Et encore une fois à l'ordre du jour était la question de savoir quels autres moyens peuvent être améliorés, pour améliorer le futur R-9. Et puis, pour la première fois, l'idée est venue d'utiliser non seulement de l'oxygène comme oxydant, mais de l'oxygène surfondu. "Au tout début de la conception, il était clair qu'il ne pouvait pas y avoir une vie facile, ce que nous nous sommes permis en répartissant la masse sur le G7", a écrit Boris Chertok. - Des idées fondamentalement nouvelles étaient nécessaires. Autant que je me souvienne, Mishin a été le premier à exprimer l'idée révolutionnaire d'utiliser de l'oxygène liquide surfondu. Si, au lieu de moins 183 ° C, près du point d'ébullition de l'oxygène, sa température est abaissée à moins 200 ° C, et encore mieux - à moins 210 ° C, alors, tout d'abord, il prendra un volume plus petit et, deuxièmement, cela réduira fortement les pertes par évaporation. Si cette température peut être maintenue, il sera possible d'effectuer un ravitaillement à grande vitesse: l'oxygène, entrant dans un réservoir chaud, ne bouillira pas violemment, comme cela arrive sur toutes nos fusées de R-1 à R-7, inclus. Le problème de l'obtention, du transport et du stockage de l'oxygène liquide surfondu s'est avéré si grave qu'il a dépassé le cadre purement fusée et a acquis, sur la suggestion de Mishin, puis de Korolyov, qui a participé à la résolution de ces problèmes, des ressortissants de toute l'Union importance économique.
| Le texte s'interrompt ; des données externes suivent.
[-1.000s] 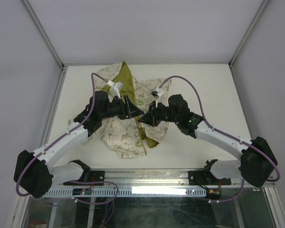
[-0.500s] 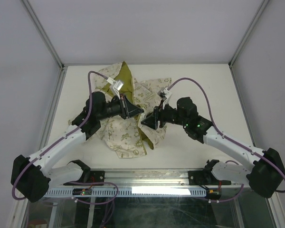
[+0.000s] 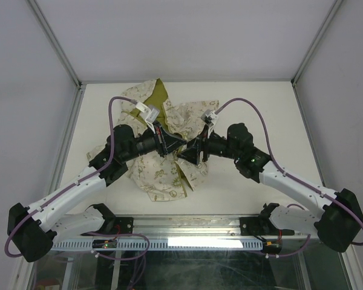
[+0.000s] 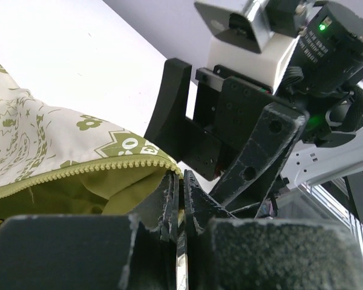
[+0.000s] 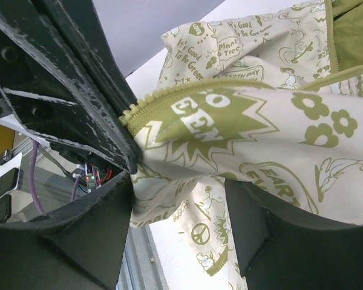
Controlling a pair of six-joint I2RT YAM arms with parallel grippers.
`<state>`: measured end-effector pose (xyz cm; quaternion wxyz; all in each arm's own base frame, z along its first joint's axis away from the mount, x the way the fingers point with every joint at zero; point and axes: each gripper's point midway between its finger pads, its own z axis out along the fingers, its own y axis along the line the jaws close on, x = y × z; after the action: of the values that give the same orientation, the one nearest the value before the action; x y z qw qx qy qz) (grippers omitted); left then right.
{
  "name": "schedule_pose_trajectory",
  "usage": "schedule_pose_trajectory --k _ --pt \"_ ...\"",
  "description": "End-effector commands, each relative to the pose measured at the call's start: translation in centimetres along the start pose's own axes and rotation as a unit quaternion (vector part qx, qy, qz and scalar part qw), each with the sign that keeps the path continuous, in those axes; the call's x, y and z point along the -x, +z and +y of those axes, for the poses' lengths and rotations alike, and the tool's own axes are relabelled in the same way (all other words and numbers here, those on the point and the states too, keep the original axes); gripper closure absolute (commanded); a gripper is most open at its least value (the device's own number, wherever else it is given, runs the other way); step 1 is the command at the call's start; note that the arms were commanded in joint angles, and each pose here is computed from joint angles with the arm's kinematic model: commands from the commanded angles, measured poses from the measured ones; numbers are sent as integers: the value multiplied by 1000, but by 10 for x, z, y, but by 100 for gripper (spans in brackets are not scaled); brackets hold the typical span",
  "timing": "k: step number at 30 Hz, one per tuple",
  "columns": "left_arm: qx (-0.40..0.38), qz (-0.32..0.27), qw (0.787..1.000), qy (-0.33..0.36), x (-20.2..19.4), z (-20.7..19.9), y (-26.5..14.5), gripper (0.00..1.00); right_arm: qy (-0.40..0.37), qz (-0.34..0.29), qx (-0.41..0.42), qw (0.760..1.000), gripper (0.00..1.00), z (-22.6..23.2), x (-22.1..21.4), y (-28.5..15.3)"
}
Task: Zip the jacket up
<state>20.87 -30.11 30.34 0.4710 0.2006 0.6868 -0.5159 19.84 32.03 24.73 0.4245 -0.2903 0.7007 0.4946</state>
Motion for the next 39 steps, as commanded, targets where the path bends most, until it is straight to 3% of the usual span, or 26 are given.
schedule_pose_trajectory --k 1,4,8,10,15,20,27,31,35,39 --pt "-31 -60 998 17 28 -19 1 100 -17 -27 22 999 41 4 11 6" --pt "-34 -58 998 15 26 -20 2 100 -19 -23 32 999 58 6 9 8" --pt "-29 -50 998 15 24 -19 1 100 -26 -20 48 998 88 10 10 9" --pt "-9 -51 999 12 25 -14 -4 93 -31 -21 50 998 100 12 12 8" --pt "49 -57 997 5 24 1 -21 60 -41 -26 58 997 100 14 22 3" --pt "79 -48 996 0 14 14 -34 46 -46 -15 75 996 100 20 26 3" --pt "80 -27 996 -11 2 23 -26 48 -44 -2 95 995 100 25 24 6" --pt "100 -13 995 -22 -4 36 -24 59 -43 -1 93 995 100 24 25 7" --pt "118 31 992 -37 -31 46 -30 67 -45 -15 84 995 100 22 33 4" --pt "126 86 986 -66 -70 54 -40 68 -49 -35 78 995 100 22 46 -1"
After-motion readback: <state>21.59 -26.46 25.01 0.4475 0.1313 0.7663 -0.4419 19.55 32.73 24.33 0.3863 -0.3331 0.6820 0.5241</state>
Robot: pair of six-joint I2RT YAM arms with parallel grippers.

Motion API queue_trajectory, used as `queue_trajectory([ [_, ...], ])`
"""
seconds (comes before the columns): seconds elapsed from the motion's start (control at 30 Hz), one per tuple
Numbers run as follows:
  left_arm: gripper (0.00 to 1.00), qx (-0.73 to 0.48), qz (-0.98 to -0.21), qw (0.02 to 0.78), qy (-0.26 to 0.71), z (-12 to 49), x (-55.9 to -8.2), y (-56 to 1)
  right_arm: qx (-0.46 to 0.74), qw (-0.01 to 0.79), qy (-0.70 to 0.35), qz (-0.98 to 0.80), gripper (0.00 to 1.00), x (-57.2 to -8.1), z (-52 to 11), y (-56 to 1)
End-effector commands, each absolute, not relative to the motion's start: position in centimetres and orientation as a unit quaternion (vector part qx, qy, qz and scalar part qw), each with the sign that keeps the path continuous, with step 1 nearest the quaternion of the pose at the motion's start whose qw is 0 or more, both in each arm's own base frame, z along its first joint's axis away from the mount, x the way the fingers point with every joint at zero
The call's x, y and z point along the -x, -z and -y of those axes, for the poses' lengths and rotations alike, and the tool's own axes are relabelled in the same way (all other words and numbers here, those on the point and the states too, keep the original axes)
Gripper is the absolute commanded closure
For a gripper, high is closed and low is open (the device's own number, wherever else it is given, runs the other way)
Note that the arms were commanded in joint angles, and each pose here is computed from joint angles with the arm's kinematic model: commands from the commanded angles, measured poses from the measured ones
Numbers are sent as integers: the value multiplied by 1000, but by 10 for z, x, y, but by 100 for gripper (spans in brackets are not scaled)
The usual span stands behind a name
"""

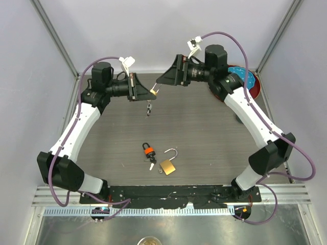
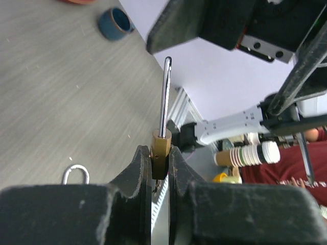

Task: Lock with the key
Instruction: Lock the lock.

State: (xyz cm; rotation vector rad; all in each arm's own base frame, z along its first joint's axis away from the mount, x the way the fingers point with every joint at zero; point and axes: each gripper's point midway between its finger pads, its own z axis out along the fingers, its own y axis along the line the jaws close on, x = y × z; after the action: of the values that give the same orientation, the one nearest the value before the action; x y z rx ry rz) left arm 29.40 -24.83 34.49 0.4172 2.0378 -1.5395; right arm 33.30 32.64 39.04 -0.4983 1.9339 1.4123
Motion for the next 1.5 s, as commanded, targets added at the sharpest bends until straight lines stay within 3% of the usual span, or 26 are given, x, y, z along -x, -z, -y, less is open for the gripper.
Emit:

C'est exactement ainsi qu'a été trouvée l'une de ces solutions simples et en même temps très élégantes, qui a finalement permis de créer la fusée R-9, qui, avec tous les avantages d'utiliser l'oxygène liquide comme comburant pour le carburant de fusée, avait toutes les capacités nécessaires pour un stockage à long terme et un lancement rapide. Un autre avantage du "neuf" était l'utilisation de ce qu'on appelle l'entraînement central: un système de contrôle des missiles utilisant la déflexion des moteurs principaux. Cette solution s'est avérée si réussie et simple qu'elle est encore utilisée même sur des fusées lourdes de type Energia. Et puis c'était tout simplement révolutionnaire - et simplifiait considérablement le schéma R-9, et surtout, il éliminait le besoin d'installer des moteurs de direction supplémentaires, ce qui permettait d'alléger la masse de la fusée.